**DATA**
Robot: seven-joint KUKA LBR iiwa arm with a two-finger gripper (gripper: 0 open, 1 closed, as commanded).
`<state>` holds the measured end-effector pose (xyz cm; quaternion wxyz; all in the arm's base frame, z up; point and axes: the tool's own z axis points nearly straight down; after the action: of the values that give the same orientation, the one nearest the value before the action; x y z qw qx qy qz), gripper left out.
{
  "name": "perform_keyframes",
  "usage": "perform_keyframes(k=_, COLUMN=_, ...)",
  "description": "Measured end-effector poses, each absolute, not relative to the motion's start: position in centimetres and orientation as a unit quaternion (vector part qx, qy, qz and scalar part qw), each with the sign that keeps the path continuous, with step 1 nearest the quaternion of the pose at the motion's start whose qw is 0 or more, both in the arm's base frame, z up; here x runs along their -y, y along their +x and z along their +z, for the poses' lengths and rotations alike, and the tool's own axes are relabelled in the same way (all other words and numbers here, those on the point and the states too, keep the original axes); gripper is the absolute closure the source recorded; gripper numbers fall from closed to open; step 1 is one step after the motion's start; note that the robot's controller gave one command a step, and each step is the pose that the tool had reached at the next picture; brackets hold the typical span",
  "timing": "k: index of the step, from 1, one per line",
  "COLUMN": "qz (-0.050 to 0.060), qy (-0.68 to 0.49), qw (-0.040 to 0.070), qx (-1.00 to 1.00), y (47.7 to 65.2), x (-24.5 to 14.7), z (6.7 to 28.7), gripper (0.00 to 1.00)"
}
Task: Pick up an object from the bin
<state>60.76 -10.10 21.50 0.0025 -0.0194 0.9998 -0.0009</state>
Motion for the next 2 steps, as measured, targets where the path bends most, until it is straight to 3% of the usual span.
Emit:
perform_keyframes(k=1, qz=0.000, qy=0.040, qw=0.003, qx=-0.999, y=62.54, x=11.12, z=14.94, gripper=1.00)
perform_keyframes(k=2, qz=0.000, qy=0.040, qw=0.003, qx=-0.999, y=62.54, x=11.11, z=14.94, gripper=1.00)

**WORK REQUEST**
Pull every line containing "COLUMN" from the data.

**PROBLEM SOLUTION**
  "usage": "perform_keyframes(k=_, COLUMN=_, ...)",
  "COLUMN": "qz (-0.050 to 0.060), qy (-0.68 to 0.49), qw (-0.040 to 0.070), qx (-1.00 to 1.00), y (47.7 to 65.2), x (-24.5 to 14.7), z (6.7 to 28.7), gripper (0.00 to 1.00)"

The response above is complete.